Return of Warren the fighter
Warren rose to prominence in the Democratic field with a fighting spirit that defined the early months of her campaign. But her disappointing showings in Iowa and New Hampshire left her campaign struggling.
On Wednesday, she decided to get back into the fight.
She slammed Bloomberg — that was no surprise as she’s been an antagonist of billionaires playing in politics for years. But Warren also attacked Klobuchar, saying her health care plan was just a “Post-it note.” She accused Buttigieg of being in debt to his rich campaign supporters and having a health care plan that was just a “PowerPoint” designed by his consultants. She slammed fellow liberal Sanders, accusing him of letting his supporters trash anyone with a plan.
But it was her prosecutorial approach to Bloomberg over his company's treatment of women that stood out.

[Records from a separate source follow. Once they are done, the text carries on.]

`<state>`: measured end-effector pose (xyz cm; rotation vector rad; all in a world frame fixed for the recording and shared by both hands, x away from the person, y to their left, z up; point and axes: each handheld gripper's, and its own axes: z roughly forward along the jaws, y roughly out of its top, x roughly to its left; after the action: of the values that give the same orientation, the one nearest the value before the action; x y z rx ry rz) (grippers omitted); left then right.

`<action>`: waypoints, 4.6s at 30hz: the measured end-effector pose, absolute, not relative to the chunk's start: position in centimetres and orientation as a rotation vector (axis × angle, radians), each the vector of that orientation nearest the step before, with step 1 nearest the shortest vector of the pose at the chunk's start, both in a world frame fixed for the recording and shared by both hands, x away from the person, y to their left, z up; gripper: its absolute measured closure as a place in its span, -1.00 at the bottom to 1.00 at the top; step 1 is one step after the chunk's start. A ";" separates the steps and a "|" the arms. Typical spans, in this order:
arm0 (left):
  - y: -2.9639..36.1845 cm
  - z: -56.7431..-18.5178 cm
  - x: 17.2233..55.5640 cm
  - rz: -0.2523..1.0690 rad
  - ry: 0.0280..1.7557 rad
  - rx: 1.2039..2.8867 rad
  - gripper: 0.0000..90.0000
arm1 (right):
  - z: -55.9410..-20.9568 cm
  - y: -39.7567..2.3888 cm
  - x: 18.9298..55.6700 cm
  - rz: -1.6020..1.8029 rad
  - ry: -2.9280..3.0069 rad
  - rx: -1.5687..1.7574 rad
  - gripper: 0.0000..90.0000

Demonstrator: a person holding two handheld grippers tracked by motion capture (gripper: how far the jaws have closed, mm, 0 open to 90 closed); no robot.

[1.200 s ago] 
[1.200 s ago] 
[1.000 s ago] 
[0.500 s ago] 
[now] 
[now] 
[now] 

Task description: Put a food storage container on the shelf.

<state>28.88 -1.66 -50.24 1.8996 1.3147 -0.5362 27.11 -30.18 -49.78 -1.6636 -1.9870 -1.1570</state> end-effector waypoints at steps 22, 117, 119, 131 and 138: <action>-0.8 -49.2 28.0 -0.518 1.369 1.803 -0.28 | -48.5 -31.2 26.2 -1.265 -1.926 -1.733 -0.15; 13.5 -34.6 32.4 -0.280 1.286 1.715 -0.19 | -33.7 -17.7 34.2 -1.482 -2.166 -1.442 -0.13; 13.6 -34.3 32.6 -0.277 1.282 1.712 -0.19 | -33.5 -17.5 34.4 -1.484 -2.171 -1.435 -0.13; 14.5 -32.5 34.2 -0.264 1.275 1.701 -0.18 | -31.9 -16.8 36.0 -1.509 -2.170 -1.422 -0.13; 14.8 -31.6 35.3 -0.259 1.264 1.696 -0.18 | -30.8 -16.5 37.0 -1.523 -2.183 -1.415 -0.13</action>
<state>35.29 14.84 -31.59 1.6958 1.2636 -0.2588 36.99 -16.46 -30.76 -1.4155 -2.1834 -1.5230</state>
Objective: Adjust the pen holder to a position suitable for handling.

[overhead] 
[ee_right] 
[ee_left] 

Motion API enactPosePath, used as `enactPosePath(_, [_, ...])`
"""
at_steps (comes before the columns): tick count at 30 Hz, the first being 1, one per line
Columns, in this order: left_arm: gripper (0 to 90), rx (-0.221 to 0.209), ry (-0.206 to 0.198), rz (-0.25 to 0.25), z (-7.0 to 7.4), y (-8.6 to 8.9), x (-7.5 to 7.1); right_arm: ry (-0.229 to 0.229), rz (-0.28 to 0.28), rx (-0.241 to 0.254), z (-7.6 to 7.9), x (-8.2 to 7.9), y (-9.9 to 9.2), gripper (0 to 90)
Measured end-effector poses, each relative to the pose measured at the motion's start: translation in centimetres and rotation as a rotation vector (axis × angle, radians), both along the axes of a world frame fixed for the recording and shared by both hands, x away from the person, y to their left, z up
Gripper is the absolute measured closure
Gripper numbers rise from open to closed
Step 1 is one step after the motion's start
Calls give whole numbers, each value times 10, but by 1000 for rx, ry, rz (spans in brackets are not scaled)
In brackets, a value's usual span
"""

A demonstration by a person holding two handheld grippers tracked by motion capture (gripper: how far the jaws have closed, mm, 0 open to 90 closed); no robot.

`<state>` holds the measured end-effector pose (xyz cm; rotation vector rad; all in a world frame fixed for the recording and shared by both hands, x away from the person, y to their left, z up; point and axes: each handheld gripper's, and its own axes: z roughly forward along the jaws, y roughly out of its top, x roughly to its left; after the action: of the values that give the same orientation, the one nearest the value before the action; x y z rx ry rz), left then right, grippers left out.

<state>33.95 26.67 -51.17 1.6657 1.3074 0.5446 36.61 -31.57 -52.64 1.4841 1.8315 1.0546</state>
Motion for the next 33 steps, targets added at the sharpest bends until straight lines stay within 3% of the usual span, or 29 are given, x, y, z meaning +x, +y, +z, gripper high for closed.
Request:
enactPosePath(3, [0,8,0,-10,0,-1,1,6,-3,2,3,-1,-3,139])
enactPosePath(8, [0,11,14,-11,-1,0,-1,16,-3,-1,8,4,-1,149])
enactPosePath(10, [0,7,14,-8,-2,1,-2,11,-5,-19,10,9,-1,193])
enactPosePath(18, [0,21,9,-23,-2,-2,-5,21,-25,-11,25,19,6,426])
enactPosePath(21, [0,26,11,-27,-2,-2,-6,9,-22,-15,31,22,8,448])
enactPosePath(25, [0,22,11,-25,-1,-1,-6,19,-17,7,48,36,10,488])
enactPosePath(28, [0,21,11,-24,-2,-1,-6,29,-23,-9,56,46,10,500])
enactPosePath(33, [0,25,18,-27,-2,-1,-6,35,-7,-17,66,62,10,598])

Whatever happens on Saturday, and beyond, Warren regained her fighting voice.
The generational divide
Buttigieg, who finished in the top two in Iowa and New Hampshire with Sanders, reserved some of his harshest criticism for Sanders, a man 40 years his elder.
He warned that Democrats could wake up after more than a dozen states vote on Super Tuesday on March 3 and have only Bloomberg and Sanders left on the ballot. He then quipped that the party may want to nominate “someone who is actually a Democrat.”
The crowd inside the Las Vegas casino hadn’t yet finished chuckling and hooting when he continued by saying Sanders “wants to burn this party down” and Bloomberg “wants to buy this party out.”
Sanders, a senator from Vermont and avowed democratic socialist, responded by saying that Buttigieg's campaign has been too reliant on “billionaire” big donors, touching off another intense exchange.
Their back and forth continued through criticism of Sanders supporters who have frequently been accused of bullying behavior online. Sanders said he personally had denounced such behavior. This prompted Buttigieg to say he believed the senator but, “What it is it about your campaign in particular that seems to be motivating this type of behavior?”
On this night, Buttigieg had the most at stake, with Sanders standing in Nevada polls well ahead of the man who has run even with him in the first two contests.
But Sanders did nothing likely to undermine his standing as the leading candidate so far.
Does ‘Klomentum’ continue?
The last debate was rocket fuel for Klobuchar. Her strong performance vaulted her to a third-place finish in New Hampshire and onto Nevada. But it may be hard for lightning to strike twice.
The Minnesota senator often got drowned out in the high-octane bickering Wednesday, or pulled down into the mud. At one point she pulled from her supply of ready quips, saying of Sanders and Bloomberg as they argued over capitalism that there is “a boxing rematch in Vegas on Saturday and these guys should go down there.”
The most damaging exchange was between Klobuchar and Buttigieg, who have tangled before. Asked about her embarrassing gaffe in forgetting the name of Mexico’s president, she had to fend off Buttigieg, who claimed it disproved her argument that Washington has prepared her to be president. She also alternately scrapped with and aligned with Warren.
“Are you calling me dumb?” Klobuchar asked Buttigieg incredulously. Later, she added, “I wish everyone was as perfect as you, Pete.”
A little over a week ago in New Hampshire, Klobuchar clearly stood out. This time was much harder as everyone battled for survival.
Did Biden revive his campaign?
Another candidate in need of a big night to reverse perceptions that his campaign was struggling was Biden.
For a good portion of the debate, he receded. He joined in the attacks on Bloomberg, but largely avoided some of the more testy exchanges.
When Warren said that Biden was "in the pocket” of Republican Mitch McConnell, the Senate majority leader, Biden fought back. He also tried to return to his “Middle Class Joe” biography about his family's financial struggles.
He did not offer voters any new rationale for voting for him.